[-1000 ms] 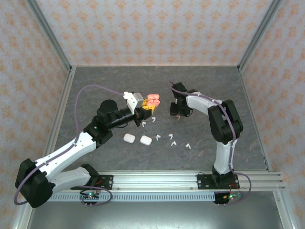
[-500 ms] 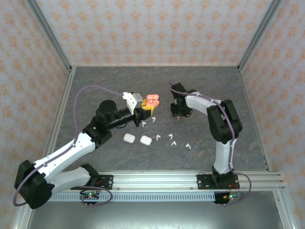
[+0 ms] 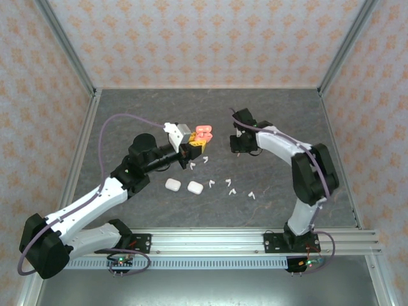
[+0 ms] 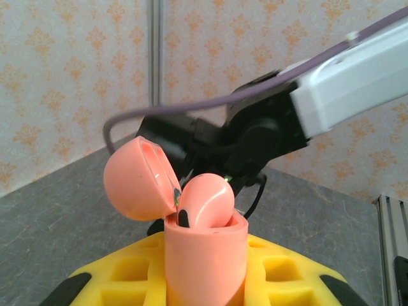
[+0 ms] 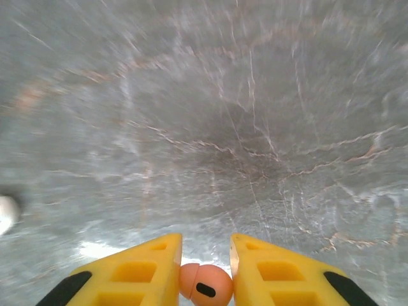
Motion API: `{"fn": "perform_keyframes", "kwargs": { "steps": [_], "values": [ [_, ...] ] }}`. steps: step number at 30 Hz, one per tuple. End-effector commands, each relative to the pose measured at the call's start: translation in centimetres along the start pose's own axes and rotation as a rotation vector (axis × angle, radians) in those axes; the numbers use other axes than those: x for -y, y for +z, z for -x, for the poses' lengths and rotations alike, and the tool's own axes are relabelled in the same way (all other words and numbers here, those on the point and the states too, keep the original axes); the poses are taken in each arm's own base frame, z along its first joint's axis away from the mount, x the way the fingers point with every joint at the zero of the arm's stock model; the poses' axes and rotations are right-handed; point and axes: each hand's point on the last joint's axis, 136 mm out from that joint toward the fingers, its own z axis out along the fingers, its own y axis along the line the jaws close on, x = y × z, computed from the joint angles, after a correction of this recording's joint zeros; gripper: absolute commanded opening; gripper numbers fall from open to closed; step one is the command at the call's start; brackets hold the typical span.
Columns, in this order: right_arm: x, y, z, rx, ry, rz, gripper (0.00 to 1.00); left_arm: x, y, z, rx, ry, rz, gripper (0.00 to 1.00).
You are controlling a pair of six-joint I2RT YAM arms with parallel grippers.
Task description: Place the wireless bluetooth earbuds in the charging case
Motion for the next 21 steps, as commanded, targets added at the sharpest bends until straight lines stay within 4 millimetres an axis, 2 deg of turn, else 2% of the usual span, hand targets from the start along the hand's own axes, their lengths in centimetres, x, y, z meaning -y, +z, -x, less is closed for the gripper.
{"fn": "perform_keyframes", "kwargs": {
  "steps": [1, 5, 8, 13, 16, 21],
  "values": [
    [-1.7, -5.1, 3.3, 0.207, -0.04, 0.082, 0.25, 0.1, 0.4, 1.0, 0.048, 0.008, -0.002, 0.0],
    [-3.5, -10.8, 4.9, 0.388, -0.061, 0.2, 0.25, -0.1, 0.8, 1.1, 0.054, -0.004, -0.006, 0.0],
    [-5.0, -14.8, 5.4, 0.504, -0.077, 0.307, 0.25, -0.1, 1.3, 1.1, 0.058, -0.016, -0.012, 0.0],
    [-7.3, -22.7, 6.0, 0.731, -0.096, 0.488, 0.25, -0.2, 1.8, 0.9, 0.063, -0.034, -0.024, 0.0],
    [-8.4, -25.8, 5.9, 0.818, -0.137, 0.533, 0.25, -0.2, 2.1, 0.9, 0.067, -0.04, -0.029, 0.0],
    [-11.4, -29.0, 5.4, 0.908, -0.233, 0.576, 0.25, -0.1, 2.3, 1.1, 0.069, -0.043, -0.036, 0.0]
  ]
}}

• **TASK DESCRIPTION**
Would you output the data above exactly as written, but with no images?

• **EXPECTED ANSWER**
[-1000 ms] 
[-500 ms] 
[+0 ms] 
[+0 ms] 
[+0 ms] 
Motion API: `{"fn": "perform_keyframes", "kwargs": { "steps": [_], "values": [ [_, ...] ] }}`. steps: step number at 30 Hz, one per tuple. End-effector commands, each relative to the pose measured at the call's start: translation in centimetres along the start pose's own axes and rotation as a rotation vector (axis × angle, radians) in those axes; the numbers use other axes than those: x for -y, y for +z, z for -x, for the poses' lengths and rotations alike, and the tool's own axes are relabelled in the same way (all other words and numbers here, those on the point and the states too, keep the original axes); the poses are taken in each arm's own base frame, z along its first joint's axis away from the mount, x the way the fingers point with every joint at the zero of the arm's stock model; the poses' axes and rotations are right-handed; point and axes: each hand's point on the last joint's axis, 136 mm out from that joint toward the fingers, its own z axis out along the fingers, its own y axis along the line the jaws close on, x = y × z, computed from the joint angles, after a correction of this recording's joint zeros; gripper: absolute commanded opening; gripper numbers fall from open to closed; step one is the command at the call's start; brackets hold the typical span.
Columns, in this order: right_arm: x, y, z, rx, ry, rz, gripper (0.00 to 1.00); left_arm: x, y, z, rx, ry, rz, gripper (0.00 to 1.00).
You are controlling a pair of six-joint I2RT YAM arms with parallel grippers.
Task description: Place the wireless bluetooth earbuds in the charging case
Motion for the next 21 steps, as commanded, targets added at the sharpest bends until straight lines stay within 4 millimetres an axis, 2 deg of turn, else 2% of the usual span, hand targets from the start along the hand's own axes, their lengths in centimetres, x, y, z meaning -y, +z, -x, less is closed for the gripper.
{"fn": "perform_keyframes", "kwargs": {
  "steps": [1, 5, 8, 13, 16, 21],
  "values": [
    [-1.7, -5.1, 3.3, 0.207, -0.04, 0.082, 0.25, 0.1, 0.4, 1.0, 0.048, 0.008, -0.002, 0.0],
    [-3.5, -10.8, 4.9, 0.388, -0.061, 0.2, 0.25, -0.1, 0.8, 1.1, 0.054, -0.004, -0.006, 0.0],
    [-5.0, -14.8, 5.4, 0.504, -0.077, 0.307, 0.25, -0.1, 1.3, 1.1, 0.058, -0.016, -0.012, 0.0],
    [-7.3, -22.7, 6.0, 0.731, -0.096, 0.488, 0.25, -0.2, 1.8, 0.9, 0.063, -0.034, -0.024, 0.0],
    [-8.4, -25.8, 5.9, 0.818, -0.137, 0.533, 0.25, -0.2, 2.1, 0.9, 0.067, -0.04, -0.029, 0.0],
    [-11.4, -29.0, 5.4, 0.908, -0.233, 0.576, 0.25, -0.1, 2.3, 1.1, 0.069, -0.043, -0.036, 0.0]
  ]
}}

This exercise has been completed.